The stakes in such cases can hardly be greater. The law has a powerful interest in convicting the guilty, who are often caretakers – parents, stepparents, teachers, camp counselors, clergy, and the like – of the children. The law also has a powerful interest in exonerating the innocent from these dreadful charges. Some argue that false memories can be suggested and implanted by adults who may have nefarious motives, such as divorced parents are engaged in bitter child-custody fights. Others argue that such possibilities are, at a minimum, overblown, and that children are more reliable than judges and juries believe. Indeed, maybe it is easier to decide that the charges are erroneous than to deal with horrific truth.
To complicate matters further, young children often have enormous difficulty facing their abusers eye-to-eye and testifying in open court. After all, the child may be accusing someone as close as a parent of a terrible betrayal. The legal system has wrestled with such challenges for years – how successfully is a matter of dispute. Under what circumstances should courts allow adults to testify about what the child told them? Should children be permitted to testify from the judge’s chambers via closed-circuit TV? What protocols should physicians, social workers, and police follow when they interview children? How has media coverage of past and present cases affected how we are handling these cases?
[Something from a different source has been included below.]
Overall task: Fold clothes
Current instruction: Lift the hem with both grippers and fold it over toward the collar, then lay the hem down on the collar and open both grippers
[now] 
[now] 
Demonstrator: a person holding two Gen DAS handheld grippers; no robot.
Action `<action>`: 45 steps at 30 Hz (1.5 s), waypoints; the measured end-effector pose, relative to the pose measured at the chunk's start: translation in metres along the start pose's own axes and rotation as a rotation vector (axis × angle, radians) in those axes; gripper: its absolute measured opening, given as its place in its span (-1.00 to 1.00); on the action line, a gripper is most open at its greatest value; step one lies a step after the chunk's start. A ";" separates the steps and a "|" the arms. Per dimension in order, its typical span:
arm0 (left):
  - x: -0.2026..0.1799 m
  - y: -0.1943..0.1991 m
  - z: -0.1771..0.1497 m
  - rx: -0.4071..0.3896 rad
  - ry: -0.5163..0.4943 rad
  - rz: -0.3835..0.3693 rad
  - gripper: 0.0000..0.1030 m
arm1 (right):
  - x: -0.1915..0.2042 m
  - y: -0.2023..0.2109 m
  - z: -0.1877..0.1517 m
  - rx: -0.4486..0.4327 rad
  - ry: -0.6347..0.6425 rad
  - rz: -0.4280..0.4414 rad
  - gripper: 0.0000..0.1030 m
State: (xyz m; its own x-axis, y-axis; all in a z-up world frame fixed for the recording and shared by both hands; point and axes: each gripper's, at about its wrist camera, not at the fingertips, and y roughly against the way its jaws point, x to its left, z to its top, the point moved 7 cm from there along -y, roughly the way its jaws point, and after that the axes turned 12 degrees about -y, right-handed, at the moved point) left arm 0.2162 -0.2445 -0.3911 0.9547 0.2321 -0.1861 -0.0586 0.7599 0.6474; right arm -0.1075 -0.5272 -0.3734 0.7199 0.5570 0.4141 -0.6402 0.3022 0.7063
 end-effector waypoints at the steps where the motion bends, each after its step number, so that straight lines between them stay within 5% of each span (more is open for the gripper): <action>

RWU Law was proud to host an important program on these deeply complex issues, organized by our own Professor Carl T. Bogus, and featuring many of the leading researchers: legal scholars who have studied some of the most famous (or depending on one’s point of view, infamous) trials; psychologists who have been the principal investigators in some of the most important studies about child narratives of abuse; the leading theorist and researcher of repressed and recovered memories; a sociologist – with training in criminology – who studies media coverage of such cases; a practicing lawyer involved in this area; and a prominent Canadian legal scholar who is intimately familiar with how his country’s approach has been influenced by recent research.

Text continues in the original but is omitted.